[What to work on] Only the lines from the one containing "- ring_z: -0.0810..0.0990" through the end of the material are to be echoed, each exactly as it appears.

Start of Block

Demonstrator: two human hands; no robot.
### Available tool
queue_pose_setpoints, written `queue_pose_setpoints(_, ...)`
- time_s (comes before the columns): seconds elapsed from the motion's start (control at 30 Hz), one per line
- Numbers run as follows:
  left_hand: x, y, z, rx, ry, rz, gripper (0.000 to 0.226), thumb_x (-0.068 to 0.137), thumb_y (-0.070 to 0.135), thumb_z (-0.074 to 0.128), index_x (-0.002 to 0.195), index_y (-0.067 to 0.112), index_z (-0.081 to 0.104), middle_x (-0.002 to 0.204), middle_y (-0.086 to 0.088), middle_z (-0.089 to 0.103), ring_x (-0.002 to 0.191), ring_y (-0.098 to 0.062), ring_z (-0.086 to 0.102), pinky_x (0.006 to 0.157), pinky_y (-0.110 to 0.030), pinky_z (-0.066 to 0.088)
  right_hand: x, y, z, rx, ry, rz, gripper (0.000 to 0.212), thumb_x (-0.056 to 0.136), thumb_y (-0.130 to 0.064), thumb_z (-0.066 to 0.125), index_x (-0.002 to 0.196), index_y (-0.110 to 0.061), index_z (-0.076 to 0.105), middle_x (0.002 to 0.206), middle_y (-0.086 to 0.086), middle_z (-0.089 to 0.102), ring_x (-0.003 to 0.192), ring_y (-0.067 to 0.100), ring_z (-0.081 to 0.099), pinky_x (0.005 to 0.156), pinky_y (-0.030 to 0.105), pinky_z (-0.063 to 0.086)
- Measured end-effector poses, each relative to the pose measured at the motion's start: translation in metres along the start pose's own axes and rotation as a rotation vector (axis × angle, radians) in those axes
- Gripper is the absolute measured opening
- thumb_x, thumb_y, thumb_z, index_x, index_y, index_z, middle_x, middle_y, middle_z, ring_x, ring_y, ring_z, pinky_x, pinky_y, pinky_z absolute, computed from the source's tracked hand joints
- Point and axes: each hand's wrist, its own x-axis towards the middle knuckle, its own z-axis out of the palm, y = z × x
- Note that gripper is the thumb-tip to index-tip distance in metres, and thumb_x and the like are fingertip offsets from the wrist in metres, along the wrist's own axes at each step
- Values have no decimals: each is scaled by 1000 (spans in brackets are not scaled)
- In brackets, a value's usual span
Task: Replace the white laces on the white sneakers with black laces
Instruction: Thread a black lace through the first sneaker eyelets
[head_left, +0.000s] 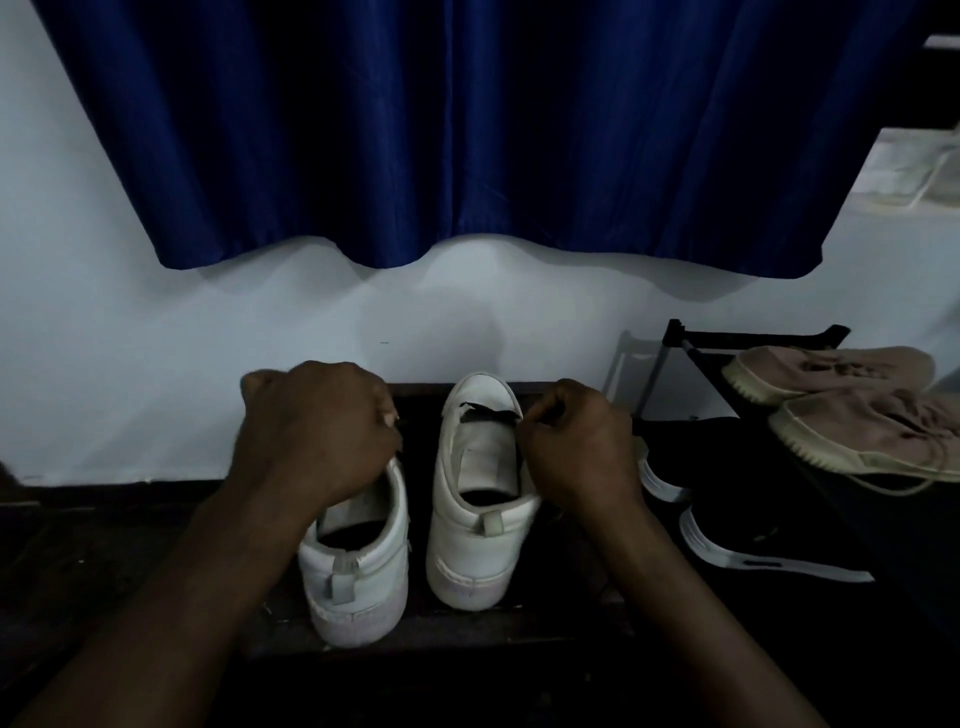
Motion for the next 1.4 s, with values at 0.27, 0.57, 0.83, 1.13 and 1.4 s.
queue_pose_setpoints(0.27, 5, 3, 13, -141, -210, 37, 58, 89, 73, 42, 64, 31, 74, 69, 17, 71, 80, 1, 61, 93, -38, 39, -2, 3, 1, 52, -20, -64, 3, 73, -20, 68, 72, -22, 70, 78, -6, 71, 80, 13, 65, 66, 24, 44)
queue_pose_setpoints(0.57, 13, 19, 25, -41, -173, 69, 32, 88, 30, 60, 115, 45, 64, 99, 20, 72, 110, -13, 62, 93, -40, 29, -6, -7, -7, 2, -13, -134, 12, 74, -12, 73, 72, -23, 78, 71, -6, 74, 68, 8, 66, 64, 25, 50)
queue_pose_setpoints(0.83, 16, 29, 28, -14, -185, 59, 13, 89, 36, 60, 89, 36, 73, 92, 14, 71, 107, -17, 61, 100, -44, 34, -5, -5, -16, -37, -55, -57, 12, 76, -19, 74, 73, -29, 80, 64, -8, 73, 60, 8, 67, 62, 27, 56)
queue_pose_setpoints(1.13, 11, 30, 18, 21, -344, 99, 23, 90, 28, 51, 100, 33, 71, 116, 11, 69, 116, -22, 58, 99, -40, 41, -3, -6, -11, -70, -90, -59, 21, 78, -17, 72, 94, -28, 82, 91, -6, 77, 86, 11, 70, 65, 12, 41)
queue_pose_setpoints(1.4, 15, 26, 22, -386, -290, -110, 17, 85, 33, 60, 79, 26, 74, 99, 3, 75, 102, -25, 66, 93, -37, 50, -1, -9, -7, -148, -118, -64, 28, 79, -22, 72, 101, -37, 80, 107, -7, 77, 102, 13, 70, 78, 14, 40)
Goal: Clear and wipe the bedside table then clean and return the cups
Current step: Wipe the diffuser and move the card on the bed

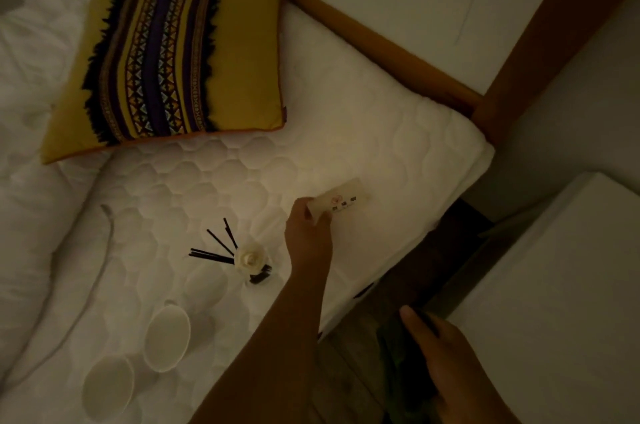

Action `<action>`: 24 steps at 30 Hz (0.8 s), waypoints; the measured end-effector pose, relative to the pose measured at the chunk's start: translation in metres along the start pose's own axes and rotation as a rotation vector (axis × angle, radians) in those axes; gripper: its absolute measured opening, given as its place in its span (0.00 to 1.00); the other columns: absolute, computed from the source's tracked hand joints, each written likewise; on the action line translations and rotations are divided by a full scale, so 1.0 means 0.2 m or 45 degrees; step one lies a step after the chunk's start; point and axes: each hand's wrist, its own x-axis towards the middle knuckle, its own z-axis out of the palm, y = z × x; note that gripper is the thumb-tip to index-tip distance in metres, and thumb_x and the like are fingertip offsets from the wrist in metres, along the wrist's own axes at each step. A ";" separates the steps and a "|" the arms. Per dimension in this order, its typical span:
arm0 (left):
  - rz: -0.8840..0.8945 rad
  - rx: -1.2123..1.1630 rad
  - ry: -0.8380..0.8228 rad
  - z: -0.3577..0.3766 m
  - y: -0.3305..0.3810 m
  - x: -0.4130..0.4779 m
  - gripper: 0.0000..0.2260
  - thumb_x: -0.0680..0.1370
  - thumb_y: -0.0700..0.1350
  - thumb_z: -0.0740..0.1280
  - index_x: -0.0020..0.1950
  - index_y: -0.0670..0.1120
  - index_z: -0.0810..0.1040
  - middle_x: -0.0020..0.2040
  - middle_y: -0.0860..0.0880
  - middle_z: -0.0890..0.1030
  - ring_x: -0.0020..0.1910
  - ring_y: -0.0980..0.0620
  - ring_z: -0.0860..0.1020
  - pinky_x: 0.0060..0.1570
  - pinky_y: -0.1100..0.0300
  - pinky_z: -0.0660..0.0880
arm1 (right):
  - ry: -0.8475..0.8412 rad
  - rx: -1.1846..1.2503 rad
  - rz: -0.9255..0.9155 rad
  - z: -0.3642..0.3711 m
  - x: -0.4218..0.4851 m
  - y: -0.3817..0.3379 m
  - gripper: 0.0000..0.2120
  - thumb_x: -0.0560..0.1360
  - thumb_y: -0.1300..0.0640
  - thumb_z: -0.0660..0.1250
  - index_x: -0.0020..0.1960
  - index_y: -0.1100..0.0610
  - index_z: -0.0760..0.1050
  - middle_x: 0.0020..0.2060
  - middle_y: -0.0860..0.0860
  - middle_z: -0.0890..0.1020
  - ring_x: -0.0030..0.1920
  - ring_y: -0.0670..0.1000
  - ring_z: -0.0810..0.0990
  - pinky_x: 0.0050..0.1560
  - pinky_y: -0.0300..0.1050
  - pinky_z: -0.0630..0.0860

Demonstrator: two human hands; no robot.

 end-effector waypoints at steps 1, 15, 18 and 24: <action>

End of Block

[Exercise result]
  - ring_z: -0.0810..0.0990
  - pinky_x: 0.0050..0.1560
  - pinky_y: -0.0300..0.1050
  - pinky_z: -0.0630..0.0860

Demonstrator: two human hands; no robot.

 end-effector waypoints at steps 1, 15, 18 and 24: <action>

The exercise requires nothing more.